К Олимпиаде пришла в гости придурковатая «племенница», и они на кухне пили чай.

Она вспомнила сон и как перекрестилась истово.

Ну что ж, надо готовиться. Но она уже, наверное, готова, ведь эту жизнь назвать жизнью уже нельзя. Она во власти страшной бабы, и никто не может ее защитить, потому что никому до нее нет дела. Никому во всем свете. Нет, там, далеко, есть люди, их осталось немного, но они помнят о ней, они просто не знают, как ей плохо. Не знают, потому что лучше умереть, чем сознаться в своем бессилии, признать свое полное непоправимое поражение. Она никогда не умела признавать своего поражения. Даже тогда, в сорок пятом, когда всерьез думала о смерти, — никому ни слова, даже Детке.

Она поняла знак и будет готовиться.

Хмыкнула: «Смешно. Ты неисправима: собираешься готовиться к встрече со Всевышним, как готовилась к сеансам со знаменитыми персонами. Пока Детка ваял бюст, развлекала беседой. И к этим беседам готовилась очень тщательно: привычки, привязанности, излюбленное занятие, тогда вошло в моду словечко „hobby“, и ты щеголяла им. Но тогда ты старалась ради денег и связей, а теперь зачем?

Чтобы разрешили встретиться с ними. Детка верил в то, что они встретятся там, а Генрих — нет, он говорил, что его религия — преклонение перед силой… — она нашарила на тумбочке пачку „Беломора“, закурила первую, самую сладкую… — перед силой, которая присутствует за всем, что человек в состоянии постигнуть.



Детка один раз обозвал его дураком. Его довольно часто называли дураком, он сам любил рассказывать историю, как еще в Цюрихе или в Берлине одна маленькая девочка, завидев его, бежала на угол и, когда он проходил мимо, тихо говорила: „Ты дулак“».

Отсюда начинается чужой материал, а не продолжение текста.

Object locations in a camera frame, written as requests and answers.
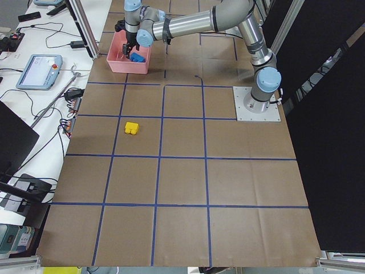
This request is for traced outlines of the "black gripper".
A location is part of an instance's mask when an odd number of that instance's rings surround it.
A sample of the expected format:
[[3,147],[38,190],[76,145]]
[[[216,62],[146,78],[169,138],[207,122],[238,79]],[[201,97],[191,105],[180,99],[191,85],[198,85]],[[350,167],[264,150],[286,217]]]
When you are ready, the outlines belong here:
[[133,48],[134,52],[139,52],[140,45],[137,42],[137,33],[126,31],[125,35],[126,35],[127,41],[125,44],[123,44],[123,47],[122,47],[123,55],[129,55],[132,48]]

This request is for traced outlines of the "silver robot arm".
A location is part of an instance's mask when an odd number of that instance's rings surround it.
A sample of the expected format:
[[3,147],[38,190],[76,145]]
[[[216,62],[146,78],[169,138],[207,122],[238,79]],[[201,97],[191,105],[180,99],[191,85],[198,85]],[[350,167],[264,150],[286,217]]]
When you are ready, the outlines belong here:
[[155,41],[168,45],[177,37],[222,34],[234,27],[241,34],[254,69],[254,84],[244,97],[244,105],[248,111],[261,114],[273,104],[271,97],[279,90],[282,77],[275,53],[267,47],[255,18],[254,1],[221,1],[209,10],[173,18],[141,1],[125,1],[124,18],[116,23],[115,31],[125,32],[127,41],[122,51],[128,58],[132,49],[151,47]]

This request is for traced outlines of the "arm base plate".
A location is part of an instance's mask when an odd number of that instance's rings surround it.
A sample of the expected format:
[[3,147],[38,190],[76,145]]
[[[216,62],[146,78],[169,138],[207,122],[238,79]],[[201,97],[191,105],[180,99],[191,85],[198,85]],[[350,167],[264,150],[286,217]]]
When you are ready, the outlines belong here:
[[259,102],[253,99],[251,87],[233,86],[234,105],[238,122],[280,122],[281,117],[276,104],[270,101]]

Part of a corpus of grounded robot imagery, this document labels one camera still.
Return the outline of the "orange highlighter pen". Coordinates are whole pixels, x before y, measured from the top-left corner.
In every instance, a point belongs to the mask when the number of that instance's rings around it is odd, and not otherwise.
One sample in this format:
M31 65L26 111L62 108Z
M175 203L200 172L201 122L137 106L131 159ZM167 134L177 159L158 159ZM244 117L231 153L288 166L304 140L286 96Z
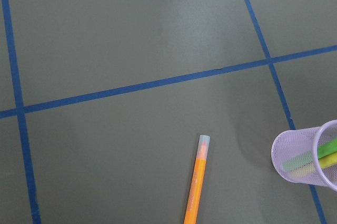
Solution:
M208 135L200 135L183 222L184 224L196 223L197 221L209 145L210 137Z

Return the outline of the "lilac mesh pen holder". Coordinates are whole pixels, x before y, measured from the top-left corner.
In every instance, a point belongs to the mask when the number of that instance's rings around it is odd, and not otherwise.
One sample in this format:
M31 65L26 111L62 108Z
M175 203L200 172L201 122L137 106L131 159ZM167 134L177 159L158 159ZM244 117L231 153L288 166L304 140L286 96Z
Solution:
M278 174L289 182L336 191L336 120L282 132L272 144L271 160Z

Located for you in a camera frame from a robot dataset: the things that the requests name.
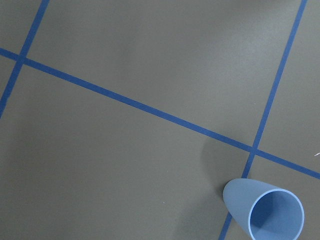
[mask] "light blue plastic cup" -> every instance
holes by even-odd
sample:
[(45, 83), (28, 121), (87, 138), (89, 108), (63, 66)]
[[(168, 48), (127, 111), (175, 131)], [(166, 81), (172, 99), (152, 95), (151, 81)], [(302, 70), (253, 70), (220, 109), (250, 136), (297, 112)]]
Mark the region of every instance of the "light blue plastic cup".
[(223, 200), (234, 220), (253, 240), (296, 240), (304, 208), (292, 192), (253, 179), (227, 183)]

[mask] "blue grid line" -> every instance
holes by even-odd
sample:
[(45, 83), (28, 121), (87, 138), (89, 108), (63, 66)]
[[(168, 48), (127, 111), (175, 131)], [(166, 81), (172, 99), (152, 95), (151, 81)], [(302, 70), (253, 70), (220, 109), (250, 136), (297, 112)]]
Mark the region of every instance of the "blue grid line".
[[(255, 135), (255, 138), (254, 138), (254, 142), (253, 142), (253, 145), (252, 145), (251, 152), (249, 154), (249, 157), (248, 157), (248, 159), (247, 159), (247, 161), (245, 163), (245, 166), (244, 166), (244, 169), (243, 169), (243, 172), (242, 172), (242, 176), (241, 176), (242, 178), (247, 178), (248, 177), (249, 171), (250, 171), (250, 169), (252, 167), (252, 164), (254, 162), (254, 159), (255, 159), (255, 155), (258, 152), (258, 146), (259, 146), (259, 143), (261, 141), (261, 137), (263, 135), (264, 129), (266, 127), (268, 116), (270, 114), (271, 107), (272, 107), (272, 104), (274, 102), (274, 99), (275, 99), (275, 96), (276, 96), (276, 92), (277, 92), (277, 89), (278, 89), (282, 74), (284, 72), (284, 69), (285, 69), (285, 66), (286, 66), (286, 63), (287, 63), (287, 60), (288, 60), (288, 57), (289, 57), (290, 50), (291, 50), (292, 45), (294, 43), (295, 36), (297, 34), (297, 30), (298, 30), (301, 18), (303, 16), (307, 1), (308, 0), (301, 0), (299, 9), (298, 9), (297, 14), (295, 16), (294, 23), (293, 23), (293, 26), (292, 26), (288, 41), (286, 43), (286, 46), (285, 46), (285, 49), (284, 49), (284, 52), (283, 52), (283, 55), (282, 55), (278, 70), (276, 72), (276, 75), (275, 75), (275, 78), (274, 78), (274, 81), (273, 81), (273, 85), (272, 85), (268, 100), (266, 102), (266, 105), (265, 105), (265, 108), (264, 108), (264, 111), (263, 111), (263, 115), (262, 115), (259, 127), (257, 129), (256, 135)], [(272, 161), (277, 160), (277, 163), (285, 164), (287, 167), (291, 166), (295, 170), (297, 170), (297, 169), (299, 169), (301, 171), (305, 171), (306, 170), (306, 169), (302, 169), (300, 167), (297, 168), (297, 166), (294, 163), (288, 164), (288, 163), (290, 163), (289, 161), (280, 161), (280, 159), (278, 159), (278, 158), (271, 158), (270, 160), (272, 160)], [(224, 240), (226, 235), (227, 235), (227, 232), (228, 232), (228, 229), (229, 229), (229, 226), (230, 226), (230, 223), (231, 223), (229, 214), (230, 213), (227, 214), (226, 219), (224, 221), (223, 228), (222, 228), (222, 230), (220, 232), (219, 240)]]
[[(9, 59), (12, 59), (12, 60), (18, 59), (18, 56), (19, 56), (18, 54), (15, 54), (15, 53), (10, 52), (10, 51), (8, 51), (8, 50), (5, 50), (5, 49), (3, 49), (3, 48), (0, 48), (0, 55), (2, 55), (2, 56), (4, 56), (4, 57), (7, 57), (7, 58), (9, 58)], [(53, 75), (53, 76), (55, 76), (55, 77), (58, 77), (58, 78), (60, 78), (60, 79), (65, 80), (65, 81), (68, 81), (68, 82), (71, 82), (71, 83), (73, 83), (73, 84), (76, 84), (76, 85), (78, 85), (78, 86), (80, 86), (80, 87), (87, 88), (87, 89), (89, 89), (89, 90), (91, 90), (91, 91), (93, 91), (93, 92), (95, 92), (95, 93), (102, 94), (102, 95), (104, 95), (104, 96), (106, 96), (106, 97), (110, 97), (110, 96), (107, 95), (107, 94), (104, 94), (103, 92), (97, 91), (97, 90), (94, 89), (94, 88), (104, 90), (104, 91), (106, 91), (107, 93), (110, 93), (110, 94), (113, 93), (113, 94), (115, 94), (115, 95), (117, 95), (117, 96), (121, 96), (121, 95), (119, 95), (118, 93), (109, 91), (109, 90), (107, 90), (107, 89), (105, 89), (105, 88), (102, 88), (102, 87), (100, 87), (100, 86), (94, 85), (94, 84), (92, 84), (92, 83), (90, 83), (90, 82), (84, 81), (84, 80), (82, 80), (82, 79), (80, 79), (80, 78), (77, 78), (77, 77), (75, 77), (75, 76), (69, 75), (69, 74), (67, 74), (67, 73), (61, 72), (61, 71), (59, 71), (59, 70), (57, 70), (57, 69), (54, 69), (54, 68), (49, 67), (49, 66), (46, 66), (46, 65), (44, 65), (44, 64), (41, 64), (41, 63), (36, 62), (36, 61), (34, 61), (34, 60), (31, 60), (31, 59), (29, 59), (29, 58), (25, 58), (24, 64), (27, 65), (27, 66), (29, 66), (29, 67), (31, 67), (31, 68), (34, 68), (34, 69), (36, 69), (36, 70), (42, 71), (42, 72), (44, 72), (44, 73)], [(76, 81), (81, 81), (83, 84), (77, 84), (77, 83), (74, 82), (74, 81), (70, 81), (70, 80), (66, 79), (66, 76), (67, 76), (68, 78), (71, 78), (71, 79), (76, 79)], [(122, 96), (122, 97), (125, 98), (125, 99), (128, 99), (128, 100), (130, 100), (130, 101), (134, 101), (134, 100), (131, 100), (131, 99), (125, 97), (125, 96)], [(206, 136), (208, 136), (208, 137), (214, 138), (214, 139), (219, 140), (219, 141), (221, 141), (221, 139), (216, 138), (215, 135), (217, 135), (218, 137), (226, 138), (227, 140), (235, 141), (235, 140), (233, 140), (233, 139), (231, 139), (231, 138), (229, 138), (229, 137), (220, 135), (220, 134), (218, 134), (218, 133), (216, 133), (216, 132), (213, 132), (213, 131), (211, 131), (211, 130), (208, 130), (208, 129), (204, 128), (204, 127), (195, 125), (194, 123), (187, 122), (187, 121), (182, 120), (182, 119), (180, 119), (180, 118), (178, 118), (178, 117), (175, 117), (175, 116), (172, 116), (172, 117), (175, 118), (175, 119), (181, 120), (183, 123), (189, 123), (190, 125), (194, 126), (194, 129), (192, 129), (192, 128), (189, 128), (189, 127), (187, 127), (187, 126), (185, 126), (185, 125), (183, 125), (183, 124), (179, 124), (180, 126), (186, 127), (186, 128), (188, 128), (188, 129), (191, 129), (191, 130), (193, 130), (193, 131), (196, 131), (196, 132), (198, 132), (198, 133), (200, 133), (200, 134), (206, 135)], [(248, 145), (246, 145), (246, 144), (244, 144), (244, 143), (237, 142), (237, 141), (235, 141), (234, 143), (239, 144), (239, 146), (234, 146), (234, 145), (231, 144), (231, 145), (234, 146), (234, 147), (237, 147), (237, 148), (239, 148), (239, 149), (242, 149), (242, 150), (244, 150), (244, 151), (246, 151), (246, 152), (253, 152), (251, 146), (248, 146)], [(292, 162), (287, 161), (287, 160), (285, 160), (285, 159), (282, 159), (282, 158), (280, 158), (280, 157), (278, 157), (278, 156), (272, 155), (272, 154), (270, 154), (270, 153), (266, 153), (266, 152), (261, 151), (261, 150), (258, 150), (258, 149), (256, 150), (255, 154), (258, 155), (258, 156), (260, 156), (260, 157), (262, 157), (262, 158), (265, 158), (265, 159), (267, 159), (267, 160), (270, 160), (270, 161), (272, 161), (272, 162), (275, 162), (275, 163), (278, 163), (278, 164), (283, 165), (283, 166), (285, 166), (285, 167), (288, 167), (288, 168), (290, 168), (290, 169), (293, 169), (293, 170), (296, 170), (296, 171), (301, 172), (301, 173), (303, 173), (303, 174), (309, 175), (309, 176), (311, 176), (311, 177), (320, 179), (320, 173), (318, 173), (318, 172), (316, 172), (316, 171), (313, 171), (313, 170), (311, 170), (311, 169), (305, 168), (305, 167), (303, 167), (303, 166), (300, 166), (300, 165), (298, 165), (298, 164), (292, 163)]]
[(32, 22), (32, 25), (31, 25), (30, 30), (28, 32), (28, 35), (26, 36), (26, 39), (23, 43), (20, 54), (15, 62), (15, 65), (14, 65), (13, 70), (11, 72), (8, 83), (6, 84), (4, 92), (3, 92), (2, 97), (0, 99), (0, 119), (1, 119), (2, 114), (6, 108), (8, 99), (14, 89), (18, 75), (19, 75), (21, 68), (24, 64), (26, 56), (30, 50), (31, 44), (35, 38), (35, 35), (36, 35), (37, 30), (40, 26), (41, 20), (45, 14), (45, 11), (47, 9), (48, 4), (49, 4), (49, 0), (42, 0), (40, 6), (38, 8), (38, 11), (34, 17), (34, 20)]

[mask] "gray floor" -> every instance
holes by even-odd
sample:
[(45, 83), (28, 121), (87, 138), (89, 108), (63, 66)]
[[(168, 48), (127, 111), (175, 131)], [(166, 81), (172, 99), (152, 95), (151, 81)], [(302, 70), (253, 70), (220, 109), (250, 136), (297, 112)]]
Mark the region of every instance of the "gray floor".
[[(19, 54), (41, 1), (0, 2)], [(49, 3), (27, 57), (252, 146), (299, 0)], [(310, 0), (259, 149), (320, 172), (320, 3)], [(3, 92), (15, 61), (0, 56)], [(1, 239), (216, 240), (249, 153), (24, 65), (0, 120)], [(261, 157), (320, 236), (319, 180)], [(232, 220), (226, 240), (250, 238)]]

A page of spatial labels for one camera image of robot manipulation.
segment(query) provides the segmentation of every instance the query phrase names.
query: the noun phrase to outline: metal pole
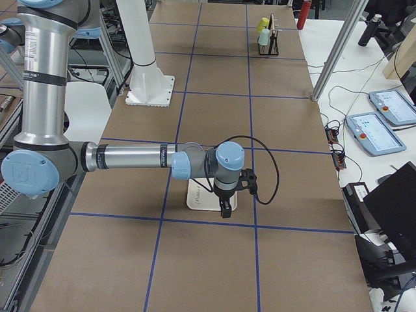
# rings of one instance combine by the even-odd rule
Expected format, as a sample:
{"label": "metal pole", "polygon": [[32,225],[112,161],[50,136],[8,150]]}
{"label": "metal pole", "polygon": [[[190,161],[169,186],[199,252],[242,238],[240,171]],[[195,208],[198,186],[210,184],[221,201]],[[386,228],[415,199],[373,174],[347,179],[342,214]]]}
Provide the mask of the metal pole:
{"label": "metal pole", "polygon": [[124,76],[122,69],[120,67],[120,63],[117,60],[116,53],[112,49],[112,44],[110,41],[109,34],[107,32],[107,27],[105,26],[105,22],[103,19],[103,15],[101,12],[99,13],[100,17],[100,24],[101,24],[101,35],[99,37],[99,42],[103,48],[103,52],[107,62],[109,63],[111,72],[114,76],[114,80],[116,81],[117,87],[122,87]]}
{"label": "metal pole", "polygon": [[321,75],[313,89],[311,94],[311,100],[317,102],[319,97],[322,95],[322,92],[325,89],[326,84],[330,80],[333,69],[338,63],[341,54],[344,51],[345,45],[348,42],[348,39],[351,37],[352,31],[354,30],[361,13],[364,11],[365,6],[369,0],[355,0],[352,4],[350,12],[346,17],[343,27],[341,28],[338,38],[335,41],[331,53],[325,63],[324,69],[322,70]]}
{"label": "metal pole", "polygon": [[6,70],[6,72],[17,82],[20,89],[23,89],[23,76],[21,71],[13,62],[13,60],[7,55],[3,49],[0,48],[0,65]]}

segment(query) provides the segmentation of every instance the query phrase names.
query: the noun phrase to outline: black screen
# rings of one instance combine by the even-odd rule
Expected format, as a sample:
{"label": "black screen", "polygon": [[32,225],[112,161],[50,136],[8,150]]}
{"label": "black screen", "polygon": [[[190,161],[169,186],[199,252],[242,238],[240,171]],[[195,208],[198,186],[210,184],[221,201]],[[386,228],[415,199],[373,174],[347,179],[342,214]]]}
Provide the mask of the black screen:
{"label": "black screen", "polygon": [[405,164],[364,203],[404,259],[416,260],[416,166]]}

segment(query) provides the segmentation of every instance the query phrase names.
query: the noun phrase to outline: office chair
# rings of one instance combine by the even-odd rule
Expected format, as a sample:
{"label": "office chair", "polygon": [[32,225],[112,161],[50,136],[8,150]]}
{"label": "office chair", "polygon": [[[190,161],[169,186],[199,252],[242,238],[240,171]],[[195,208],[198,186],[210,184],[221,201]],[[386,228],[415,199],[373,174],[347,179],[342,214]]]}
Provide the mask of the office chair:
{"label": "office chair", "polygon": [[382,21],[385,28],[378,27],[375,36],[382,42],[383,50],[389,46],[389,42],[385,39],[393,33],[391,30],[397,23],[400,22],[398,31],[404,23],[404,20],[411,14],[413,7],[416,5],[416,0],[370,0],[364,11],[368,12],[367,21],[370,21],[375,14],[382,15]]}

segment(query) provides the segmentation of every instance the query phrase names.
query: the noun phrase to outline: black bottle
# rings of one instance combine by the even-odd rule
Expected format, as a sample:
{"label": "black bottle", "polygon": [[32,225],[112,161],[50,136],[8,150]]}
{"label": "black bottle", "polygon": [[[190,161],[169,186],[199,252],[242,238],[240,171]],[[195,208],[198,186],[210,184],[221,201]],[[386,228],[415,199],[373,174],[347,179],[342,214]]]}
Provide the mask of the black bottle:
{"label": "black bottle", "polygon": [[374,33],[377,30],[377,27],[382,22],[382,16],[379,14],[374,15],[374,17],[370,20],[367,28],[365,29],[363,35],[359,39],[358,45],[361,47],[365,47],[368,42],[370,41],[371,37],[374,36]]}

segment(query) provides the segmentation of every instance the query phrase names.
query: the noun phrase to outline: computer monitor
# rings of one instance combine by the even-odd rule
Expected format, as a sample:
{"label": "computer monitor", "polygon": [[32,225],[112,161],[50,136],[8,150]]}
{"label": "computer monitor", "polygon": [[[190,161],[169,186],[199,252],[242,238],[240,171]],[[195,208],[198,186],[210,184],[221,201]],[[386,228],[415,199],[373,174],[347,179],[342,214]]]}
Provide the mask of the computer monitor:
{"label": "computer monitor", "polygon": [[416,261],[416,166],[406,163],[364,203],[404,259]]}

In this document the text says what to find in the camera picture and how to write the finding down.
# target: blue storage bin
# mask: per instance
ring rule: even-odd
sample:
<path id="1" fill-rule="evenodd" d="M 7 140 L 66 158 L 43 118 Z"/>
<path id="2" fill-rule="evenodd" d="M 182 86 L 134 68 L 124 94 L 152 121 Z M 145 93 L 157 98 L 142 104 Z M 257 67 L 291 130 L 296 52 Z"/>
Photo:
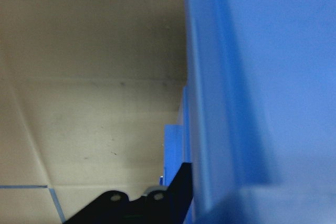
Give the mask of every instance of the blue storage bin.
<path id="1" fill-rule="evenodd" d="M 335 222 L 336 0 L 185 5 L 193 222 Z"/>

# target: black metal bracket
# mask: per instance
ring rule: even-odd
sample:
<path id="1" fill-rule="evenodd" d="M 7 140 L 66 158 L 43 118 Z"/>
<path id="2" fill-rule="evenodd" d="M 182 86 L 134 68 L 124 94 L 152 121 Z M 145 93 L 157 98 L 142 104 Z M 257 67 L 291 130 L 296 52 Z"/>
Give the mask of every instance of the black metal bracket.
<path id="1" fill-rule="evenodd" d="M 107 191 L 64 224 L 182 224 L 192 198 L 192 166 L 182 163 L 166 190 L 152 190 L 134 201 L 121 191 Z"/>

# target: screw head
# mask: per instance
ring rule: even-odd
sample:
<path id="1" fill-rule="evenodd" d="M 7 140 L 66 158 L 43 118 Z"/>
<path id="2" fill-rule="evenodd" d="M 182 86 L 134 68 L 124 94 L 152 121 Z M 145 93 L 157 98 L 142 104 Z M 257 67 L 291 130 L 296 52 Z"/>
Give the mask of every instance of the screw head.
<path id="1" fill-rule="evenodd" d="M 157 194 L 154 195 L 154 199 L 155 200 L 161 200 L 163 198 L 164 198 L 163 193 L 157 193 Z"/>
<path id="2" fill-rule="evenodd" d="M 111 201 L 112 201 L 112 202 L 117 202 L 117 201 L 119 201 L 119 200 L 121 200 L 121 196 L 120 196 L 119 194 L 113 194 L 113 195 L 111 196 Z"/>

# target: blue tape
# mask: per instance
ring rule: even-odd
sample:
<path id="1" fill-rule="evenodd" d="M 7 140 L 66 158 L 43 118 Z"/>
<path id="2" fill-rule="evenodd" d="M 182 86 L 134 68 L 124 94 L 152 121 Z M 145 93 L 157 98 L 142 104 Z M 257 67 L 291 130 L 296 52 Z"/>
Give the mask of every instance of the blue tape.
<path id="1" fill-rule="evenodd" d="M 48 188 L 48 186 L 34 186 L 34 185 L 0 186 L 0 189 L 39 189 L 39 188 Z"/>
<path id="2" fill-rule="evenodd" d="M 57 210 L 57 212 L 58 212 L 59 218 L 61 219 L 62 223 L 64 223 L 64 222 L 66 221 L 66 219 L 65 219 L 65 216 L 64 216 L 64 214 L 63 214 L 61 205 L 60 205 L 60 203 L 59 203 L 59 201 L 58 201 L 56 192 L 55 192 L 55 190 L 52 189 L 52 188 L 49 188 L 49 192 L 50 192 L 50 195 L 51 195 L 51 197 L 52 197 L 52 200 L 54 201 L 54 204 L 55 204 L 56 210 Z"/>

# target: blue plastic bin
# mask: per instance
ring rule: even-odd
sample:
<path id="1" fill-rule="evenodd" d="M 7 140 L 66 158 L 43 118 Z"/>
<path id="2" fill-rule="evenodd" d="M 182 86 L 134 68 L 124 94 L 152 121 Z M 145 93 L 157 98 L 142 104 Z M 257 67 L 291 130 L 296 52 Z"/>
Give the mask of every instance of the blue plastic bin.
<path id="1" fill-rule="evenodd" d="M 335 223 L 336 0 L 185 6 L 188 222 Z"/>

— …и у нас была очень умная кошка Шнюгра. Один раз мы поехали с папой в Крестцы, и она бежала за нами, пока мы не взяли ее на телегу. А папа, твой дедушка, был строгий, мог и выпороть. Ешь биксюльчик, а то наша кобыла скоро проснется, надо будет ее ворочать. Ничего уже сама не может делать — до того разленилась и разъелась, а мне дотрагиваться противно. Ешь, ешь, с нее и рыбы хватит. Пусть здесь с нами поест, невелика царица. А знаешь, какая была? Всех на рога поднимала. Мне за стол садиться не разрешала. Кончилось ее время.

Так, говоришь, мать в «Детский мир» наладилась, куда ж тебе в «Детский мир», у тебя уже вон — груди. Ну ладно, что-нибудь придумаем. Пошла я, а ты тоже двигай, а то экскурсии скоро придут.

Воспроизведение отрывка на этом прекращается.